The debut feature from music video director Jonas Åkerlund, Spun focuses on the three-day odyssey of Ross (Jason Schwartzman), a crystal meth user who, after leaving his naked stripper girlfriend handcuffed to his bed, embarks on a series of adventures with drug dealers sporting cartoonish names like Spider Mike (John Leguizamo) and The Cook (Mickey Rourke), a couple of trashy drugged-out bimbos (Mena Suvari, Brittany Murphy), and lots of rock stars making intrusive cameos as regular Joes (Rob Halford, Debbie Harry, Billy Corgan). Åkerlund overstuffs the film with scenes played at hyper speed, hectic editing and some semi-pornographic animated sequences in an attempt to show how fashionably cool it is to wallow in degradation.
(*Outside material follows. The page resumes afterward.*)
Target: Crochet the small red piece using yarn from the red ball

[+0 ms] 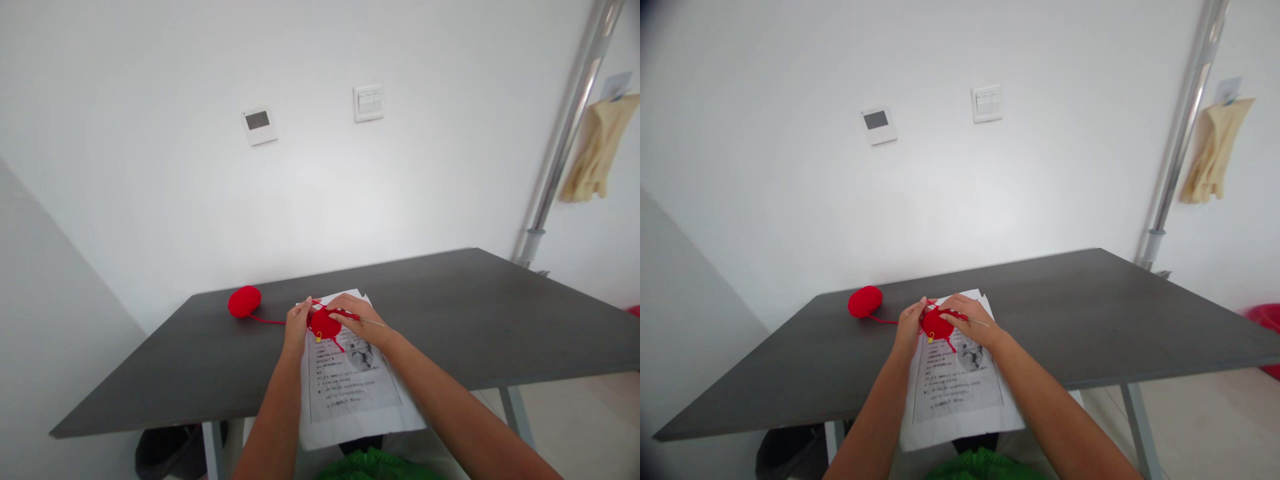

The lack of narrative sobriety and the director’s shallow stylistic copycatting (the result is a crude mixture of Requiem for a Dream, Fight Club and The Salton Sea) is the film’s ultimate undoing. Spun begins with the disclaimer “Based on the truth…and lies” yet the only truth about this wretched exercise in drug culture glorification is that—after being beaten to a pulp by the film’s abundant use of abrasive camera tricks designed to simulate the experience of an intoxicating high—no one is going to care about the story’s authenticity.
Image/Sound
Don’t be fooled by the film’s blurry vaginas and black boxes over John Leguizamo’s penis. Columbia TriStar Home Video is making Jonas Åkerlund’s Spun available in a rated version and a separate unrated version for the especially perverted. Since we’re reviewing the rated version, we can’t tell you how much of this DVD edition’s blurring and bleeping of expletives was done to secure an R rating and how much of it was done for artistic purposes. Regardless, if you can stand to watch the film, the transfer is incredible. Considering how many cheap and derivative tricks Åkerlund employs throughout the film, there’s nary an edge halo or a piece of dirt to be found anywhere. As for the Dolby Digital 5.1 surround track, it’s been calibrated to ensure that you’ll feel like you’ve been awake on crystal meth for 40 days and 40 nights.
Extras
Considering just how obvious and puerile Spun really is, it’s actually a good thing that there’s no Jonas Åkerlund commentary track to suffer through. Sit back and enjoy a series of deleted scenes, a music video, a TV spot, the film’s theatrical trailer and the special Spun Cook promo trailer.
Overall
A day or two in the lives of some of the most annoying people in the world, filmed with equally devil-may-care obnoxiousness.